Increased extracellular matrix density decreases MCF10A breast cell acinus formation in 3D culture conditions

The extracellular matrix (ECM) contributes to the generation and dynamic of normal breast tissue, in particular to the generation of polarized acinar and ductal structures. In vitro 3D culture conditions, including variations in the composition of the ECM, have been shown to directly influence the formation and organization of acinus‐like and duct‐like structures. Furthermore, the density of the ECM appears to also play a role in the normal mammary tissue and tumour formation. Here we show that the density of the ECM directly influences the number, organization and function of breast acini.

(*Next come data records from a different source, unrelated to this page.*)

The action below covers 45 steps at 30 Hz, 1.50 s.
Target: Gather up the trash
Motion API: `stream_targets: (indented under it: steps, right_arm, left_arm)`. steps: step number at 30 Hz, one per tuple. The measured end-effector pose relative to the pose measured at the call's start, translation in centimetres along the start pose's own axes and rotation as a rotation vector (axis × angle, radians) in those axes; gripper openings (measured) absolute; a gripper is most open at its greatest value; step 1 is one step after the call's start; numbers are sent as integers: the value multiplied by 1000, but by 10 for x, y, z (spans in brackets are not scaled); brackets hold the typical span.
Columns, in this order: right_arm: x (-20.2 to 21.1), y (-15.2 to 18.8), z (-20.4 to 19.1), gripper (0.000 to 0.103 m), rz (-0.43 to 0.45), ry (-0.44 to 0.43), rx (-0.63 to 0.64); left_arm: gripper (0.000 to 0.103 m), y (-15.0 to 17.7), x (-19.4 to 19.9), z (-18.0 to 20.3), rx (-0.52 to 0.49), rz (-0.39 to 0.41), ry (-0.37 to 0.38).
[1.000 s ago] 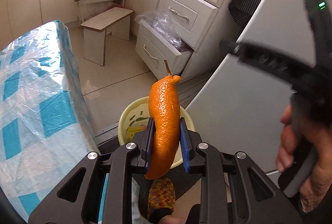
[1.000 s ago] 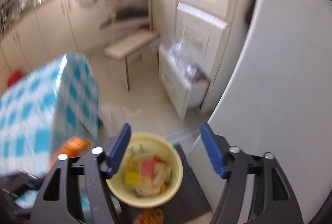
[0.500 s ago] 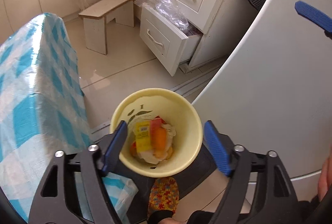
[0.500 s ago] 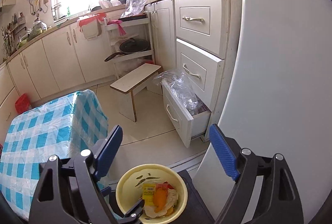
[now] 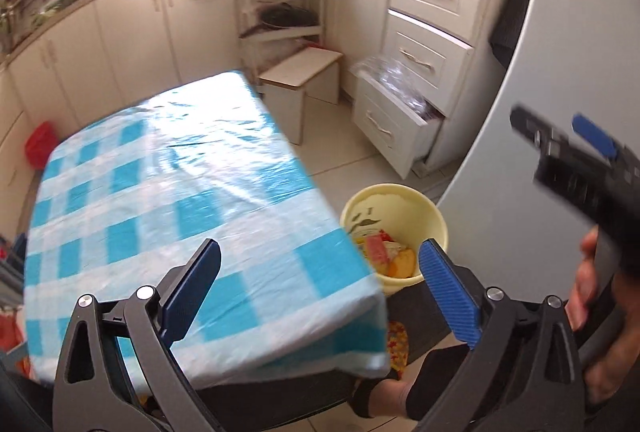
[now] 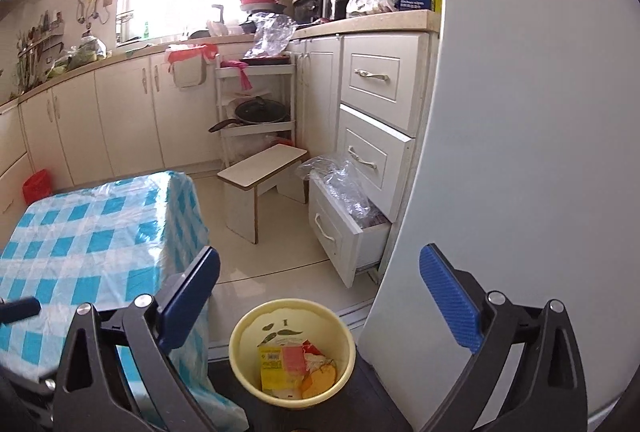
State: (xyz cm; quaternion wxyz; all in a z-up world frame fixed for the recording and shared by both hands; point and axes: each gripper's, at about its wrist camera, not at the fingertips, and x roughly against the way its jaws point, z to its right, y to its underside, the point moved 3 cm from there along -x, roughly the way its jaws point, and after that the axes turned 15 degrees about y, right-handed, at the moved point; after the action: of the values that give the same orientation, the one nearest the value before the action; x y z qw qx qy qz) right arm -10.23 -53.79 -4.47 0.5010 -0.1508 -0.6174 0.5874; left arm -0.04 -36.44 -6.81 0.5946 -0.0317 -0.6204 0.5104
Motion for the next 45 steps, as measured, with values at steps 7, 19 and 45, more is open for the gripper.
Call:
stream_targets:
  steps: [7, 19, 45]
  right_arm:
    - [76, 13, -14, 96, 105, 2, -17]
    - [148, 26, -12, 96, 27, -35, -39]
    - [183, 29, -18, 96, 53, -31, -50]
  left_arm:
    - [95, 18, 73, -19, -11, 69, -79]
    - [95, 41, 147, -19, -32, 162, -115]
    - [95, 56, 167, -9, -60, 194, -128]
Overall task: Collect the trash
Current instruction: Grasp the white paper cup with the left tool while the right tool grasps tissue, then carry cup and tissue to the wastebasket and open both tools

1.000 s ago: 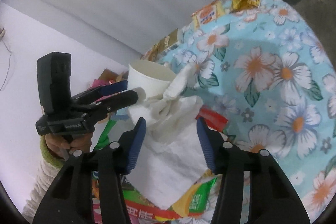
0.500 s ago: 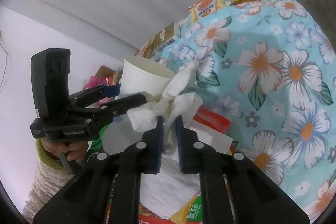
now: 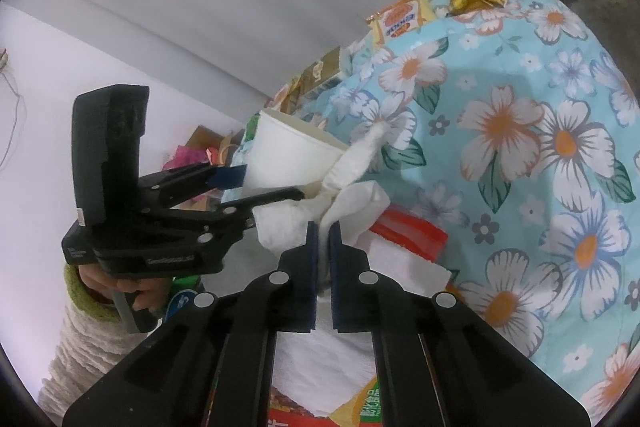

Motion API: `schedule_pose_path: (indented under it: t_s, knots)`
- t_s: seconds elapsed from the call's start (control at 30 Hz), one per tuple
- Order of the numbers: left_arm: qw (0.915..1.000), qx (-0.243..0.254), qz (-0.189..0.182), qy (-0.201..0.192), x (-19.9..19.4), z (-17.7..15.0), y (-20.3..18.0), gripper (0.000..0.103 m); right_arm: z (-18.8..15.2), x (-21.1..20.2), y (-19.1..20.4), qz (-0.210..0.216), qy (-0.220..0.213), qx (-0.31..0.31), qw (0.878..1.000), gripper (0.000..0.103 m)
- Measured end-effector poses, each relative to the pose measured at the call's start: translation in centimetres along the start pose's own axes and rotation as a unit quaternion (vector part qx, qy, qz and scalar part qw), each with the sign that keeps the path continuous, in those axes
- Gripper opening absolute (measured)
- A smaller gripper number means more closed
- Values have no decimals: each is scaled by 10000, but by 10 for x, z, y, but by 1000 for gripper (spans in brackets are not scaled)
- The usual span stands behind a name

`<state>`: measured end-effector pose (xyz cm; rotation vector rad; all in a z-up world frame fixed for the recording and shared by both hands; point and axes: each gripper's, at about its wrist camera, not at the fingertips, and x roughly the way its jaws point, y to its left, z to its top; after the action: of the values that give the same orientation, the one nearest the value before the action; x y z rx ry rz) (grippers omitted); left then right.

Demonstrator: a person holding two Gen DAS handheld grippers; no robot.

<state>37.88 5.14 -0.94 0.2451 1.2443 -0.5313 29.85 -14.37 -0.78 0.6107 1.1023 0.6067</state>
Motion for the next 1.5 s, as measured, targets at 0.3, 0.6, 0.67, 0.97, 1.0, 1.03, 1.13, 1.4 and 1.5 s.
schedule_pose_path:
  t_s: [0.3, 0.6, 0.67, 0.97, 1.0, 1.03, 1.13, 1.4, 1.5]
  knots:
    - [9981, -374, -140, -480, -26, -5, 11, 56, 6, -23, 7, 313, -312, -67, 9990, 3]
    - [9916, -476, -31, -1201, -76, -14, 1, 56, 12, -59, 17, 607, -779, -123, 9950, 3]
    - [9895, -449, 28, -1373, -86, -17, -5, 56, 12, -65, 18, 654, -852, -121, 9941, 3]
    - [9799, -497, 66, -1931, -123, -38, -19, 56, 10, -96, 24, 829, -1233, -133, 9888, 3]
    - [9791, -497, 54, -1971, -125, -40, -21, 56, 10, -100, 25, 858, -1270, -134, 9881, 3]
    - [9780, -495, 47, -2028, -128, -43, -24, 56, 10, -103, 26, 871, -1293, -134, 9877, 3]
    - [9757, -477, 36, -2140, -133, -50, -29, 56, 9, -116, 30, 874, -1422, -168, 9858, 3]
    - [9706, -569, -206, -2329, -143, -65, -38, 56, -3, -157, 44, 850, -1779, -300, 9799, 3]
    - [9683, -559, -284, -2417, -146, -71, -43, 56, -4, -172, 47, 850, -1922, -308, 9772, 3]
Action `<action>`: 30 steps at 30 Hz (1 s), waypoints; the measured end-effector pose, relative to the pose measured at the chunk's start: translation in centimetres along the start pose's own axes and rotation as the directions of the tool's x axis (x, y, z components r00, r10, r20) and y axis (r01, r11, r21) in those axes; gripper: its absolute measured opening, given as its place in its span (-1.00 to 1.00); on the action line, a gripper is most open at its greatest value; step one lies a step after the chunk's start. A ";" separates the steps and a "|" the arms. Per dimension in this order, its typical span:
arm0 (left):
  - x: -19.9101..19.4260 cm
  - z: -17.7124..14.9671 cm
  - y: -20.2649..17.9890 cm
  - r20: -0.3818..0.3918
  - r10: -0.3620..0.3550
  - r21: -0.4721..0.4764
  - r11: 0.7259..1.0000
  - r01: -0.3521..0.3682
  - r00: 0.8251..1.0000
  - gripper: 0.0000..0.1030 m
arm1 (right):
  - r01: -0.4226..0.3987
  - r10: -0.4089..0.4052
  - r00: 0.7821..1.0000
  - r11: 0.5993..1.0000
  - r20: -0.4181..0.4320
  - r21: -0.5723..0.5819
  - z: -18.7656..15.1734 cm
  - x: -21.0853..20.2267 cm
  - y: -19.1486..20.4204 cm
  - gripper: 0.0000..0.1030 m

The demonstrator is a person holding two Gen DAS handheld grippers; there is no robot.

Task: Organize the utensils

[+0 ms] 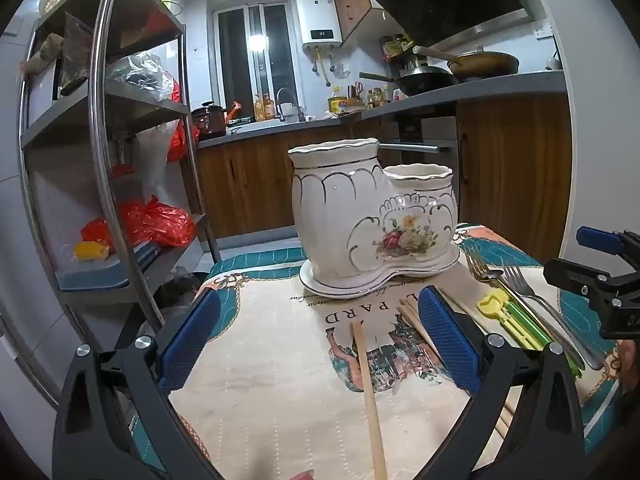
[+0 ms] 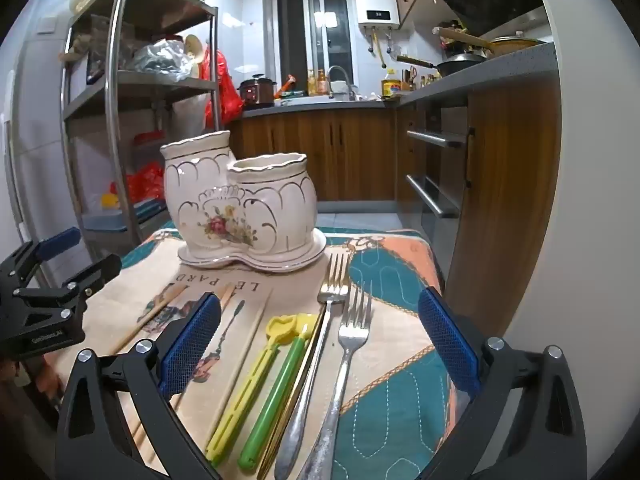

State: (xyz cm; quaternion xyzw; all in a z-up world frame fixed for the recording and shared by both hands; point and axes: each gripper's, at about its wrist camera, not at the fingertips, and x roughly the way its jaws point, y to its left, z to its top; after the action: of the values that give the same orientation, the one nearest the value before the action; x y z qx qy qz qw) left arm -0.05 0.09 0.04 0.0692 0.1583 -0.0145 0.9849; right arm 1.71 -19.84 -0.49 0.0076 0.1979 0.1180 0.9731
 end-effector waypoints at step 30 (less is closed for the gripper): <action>0.2 -0.1 0.9 -0.013 0.002 -0.037 0.999 -0.002 1.000 0.90 | 0.005 -0.004 1.000 1.000 0.011 -0.011 0.0 -0.1 0.1 0.90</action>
State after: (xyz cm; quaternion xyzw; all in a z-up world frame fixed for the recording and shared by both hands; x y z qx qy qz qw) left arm 0.18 0.95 0.03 0.0514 0.1650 -0.0100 0.9849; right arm 1.59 -19.78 -0.47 0.0023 0.1920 0.1169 0.9744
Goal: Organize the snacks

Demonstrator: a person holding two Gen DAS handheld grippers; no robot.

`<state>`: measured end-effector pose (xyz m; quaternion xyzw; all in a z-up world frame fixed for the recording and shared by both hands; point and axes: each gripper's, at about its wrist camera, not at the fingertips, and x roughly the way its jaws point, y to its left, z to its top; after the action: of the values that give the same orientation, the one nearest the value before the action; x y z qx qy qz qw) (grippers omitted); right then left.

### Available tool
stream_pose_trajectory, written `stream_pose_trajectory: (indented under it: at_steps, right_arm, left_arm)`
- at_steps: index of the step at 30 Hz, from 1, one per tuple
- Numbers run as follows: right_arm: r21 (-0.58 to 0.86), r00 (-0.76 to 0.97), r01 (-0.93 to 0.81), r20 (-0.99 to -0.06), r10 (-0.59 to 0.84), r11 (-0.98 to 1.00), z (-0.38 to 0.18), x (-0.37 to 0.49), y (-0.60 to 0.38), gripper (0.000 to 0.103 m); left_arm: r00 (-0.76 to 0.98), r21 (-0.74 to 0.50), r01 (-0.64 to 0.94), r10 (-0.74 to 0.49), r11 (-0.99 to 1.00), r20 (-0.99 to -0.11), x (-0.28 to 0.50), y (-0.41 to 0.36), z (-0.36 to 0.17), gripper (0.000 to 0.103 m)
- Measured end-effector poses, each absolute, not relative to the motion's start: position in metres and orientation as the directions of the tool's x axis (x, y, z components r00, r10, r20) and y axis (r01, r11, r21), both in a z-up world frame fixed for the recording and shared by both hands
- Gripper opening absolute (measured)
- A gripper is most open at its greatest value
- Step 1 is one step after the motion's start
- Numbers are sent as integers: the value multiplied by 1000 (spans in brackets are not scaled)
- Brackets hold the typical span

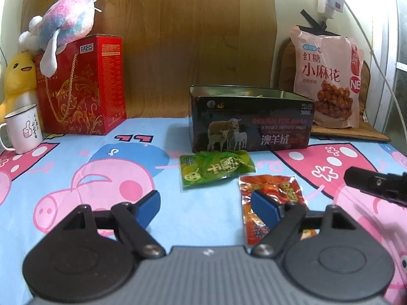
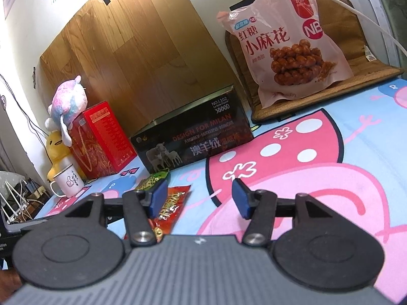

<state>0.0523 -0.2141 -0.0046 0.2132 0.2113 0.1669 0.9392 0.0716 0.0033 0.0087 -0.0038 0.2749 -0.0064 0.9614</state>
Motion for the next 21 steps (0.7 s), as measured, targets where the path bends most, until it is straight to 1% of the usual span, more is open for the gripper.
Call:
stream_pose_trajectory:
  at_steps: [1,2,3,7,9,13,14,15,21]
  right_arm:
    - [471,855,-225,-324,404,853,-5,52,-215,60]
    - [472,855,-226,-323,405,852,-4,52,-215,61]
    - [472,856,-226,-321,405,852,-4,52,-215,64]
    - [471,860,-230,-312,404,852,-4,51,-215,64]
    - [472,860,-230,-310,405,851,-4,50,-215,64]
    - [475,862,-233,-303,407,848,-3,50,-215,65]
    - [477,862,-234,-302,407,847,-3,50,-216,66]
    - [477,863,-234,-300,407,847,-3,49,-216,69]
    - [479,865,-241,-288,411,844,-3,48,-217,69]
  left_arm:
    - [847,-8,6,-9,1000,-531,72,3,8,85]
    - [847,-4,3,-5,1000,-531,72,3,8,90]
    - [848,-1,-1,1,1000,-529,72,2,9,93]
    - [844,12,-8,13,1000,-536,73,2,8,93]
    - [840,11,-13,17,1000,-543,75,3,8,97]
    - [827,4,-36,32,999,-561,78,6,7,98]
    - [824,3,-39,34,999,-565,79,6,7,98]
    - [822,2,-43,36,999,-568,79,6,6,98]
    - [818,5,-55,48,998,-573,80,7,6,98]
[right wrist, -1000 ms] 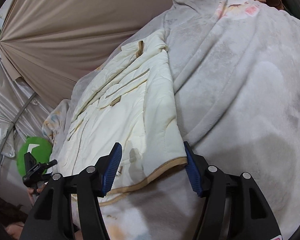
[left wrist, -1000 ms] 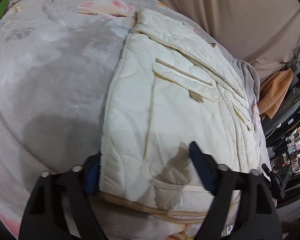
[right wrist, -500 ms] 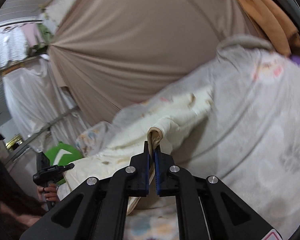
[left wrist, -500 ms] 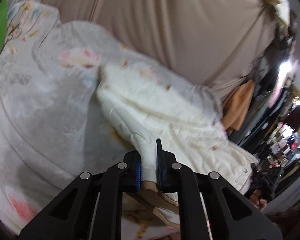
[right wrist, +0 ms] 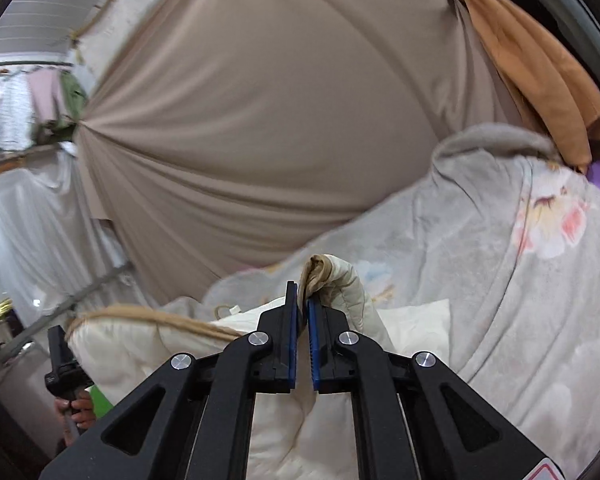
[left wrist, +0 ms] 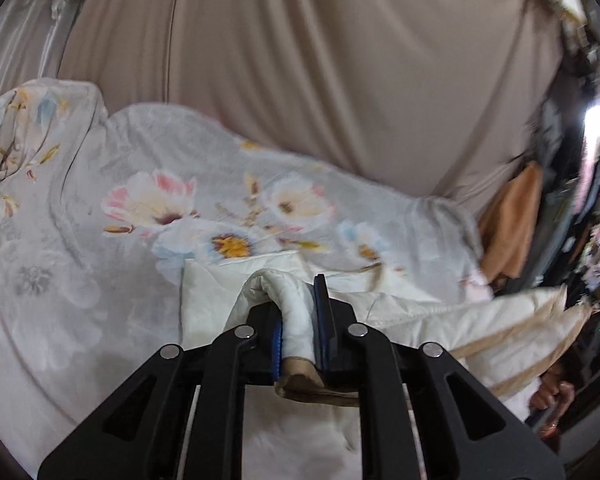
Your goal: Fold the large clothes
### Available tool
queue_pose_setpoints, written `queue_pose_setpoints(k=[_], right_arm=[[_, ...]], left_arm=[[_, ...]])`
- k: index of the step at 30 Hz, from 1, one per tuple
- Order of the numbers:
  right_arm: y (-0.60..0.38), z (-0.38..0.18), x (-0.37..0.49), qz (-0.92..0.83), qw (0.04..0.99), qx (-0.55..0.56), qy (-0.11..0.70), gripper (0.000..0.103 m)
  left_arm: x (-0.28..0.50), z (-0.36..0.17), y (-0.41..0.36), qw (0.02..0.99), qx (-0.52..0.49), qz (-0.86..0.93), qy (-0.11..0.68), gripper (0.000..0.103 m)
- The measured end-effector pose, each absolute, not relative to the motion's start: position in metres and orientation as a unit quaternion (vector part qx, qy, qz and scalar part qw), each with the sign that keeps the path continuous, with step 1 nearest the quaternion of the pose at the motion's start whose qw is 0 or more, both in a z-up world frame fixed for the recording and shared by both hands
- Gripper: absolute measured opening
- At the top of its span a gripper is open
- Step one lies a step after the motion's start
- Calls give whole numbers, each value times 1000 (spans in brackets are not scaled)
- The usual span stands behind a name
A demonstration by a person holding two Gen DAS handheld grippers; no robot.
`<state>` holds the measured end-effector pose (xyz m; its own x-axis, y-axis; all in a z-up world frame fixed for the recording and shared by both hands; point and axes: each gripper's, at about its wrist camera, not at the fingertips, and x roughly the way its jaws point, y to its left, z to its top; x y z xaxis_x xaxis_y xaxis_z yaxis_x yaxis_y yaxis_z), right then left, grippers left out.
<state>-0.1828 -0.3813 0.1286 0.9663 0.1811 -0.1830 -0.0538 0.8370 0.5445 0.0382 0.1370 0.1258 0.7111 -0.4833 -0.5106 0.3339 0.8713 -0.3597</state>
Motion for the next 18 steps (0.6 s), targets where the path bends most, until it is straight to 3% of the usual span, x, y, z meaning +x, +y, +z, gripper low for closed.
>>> queue_pose_setpoints(k=[6, 11, 17, 18], right_arm=[[-399, 75, -71, 9, 934, 279, 224, 8], [-399, 22, -25, -24, 917, 250, 309, 8], [-400, 28, -44, -12, 926, 256, 278, 15], [-402, 34, -53, -6, 927, 267, 263, 17]], left_arm=[[138, 46, 109, 892, -83, -155, 416, 15], [153, 4, 115, 887, -88, -177, 417, 17], [137, 11, 126, 893, -141, -189, 384, 20], [129, 22, 130, 896, -153, -197, 367, 25]])
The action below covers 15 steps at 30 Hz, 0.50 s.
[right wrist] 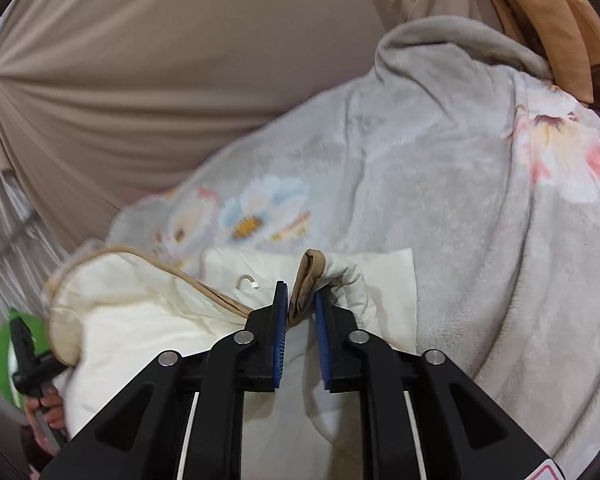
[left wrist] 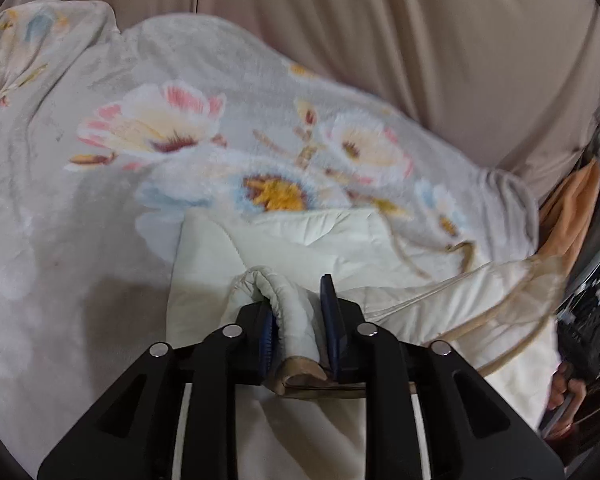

Briefly, non‐malignant human breast MCF10A cells were incubated in increasing densities of a Matrigel®–collagen I matrix. Elastic moduli near and distant to the acinus structures were measured by atomic force microscopy, and the number of acinus structures was determined. Immunochemistry was used to investigate the expression levels of E‐cadherin, laminin, matrix metalloproteinase‐14 and ß‐casein in MCF10A cells. The modulus of the ECM was significantly increased near the acinus structures and the number of acinus structures decreased with the increase in Matrigel–collagen I density. As evaluated by the expression of laminin, the organization of the acinus structures present was altered as the density of the ECM increased. Increases in both E‐cadherin and MMP14 expression by MCF10A cells as ECM density increased were also observed. In contrast, MCF10A cells expressed lower ß‐casein levels as the ECM density increased. Taken together, these observations highlight the key role of ECM density in modulating the number, organization and function of breast acini. Copyright © 2013 John Wiley & Sons, Ltd.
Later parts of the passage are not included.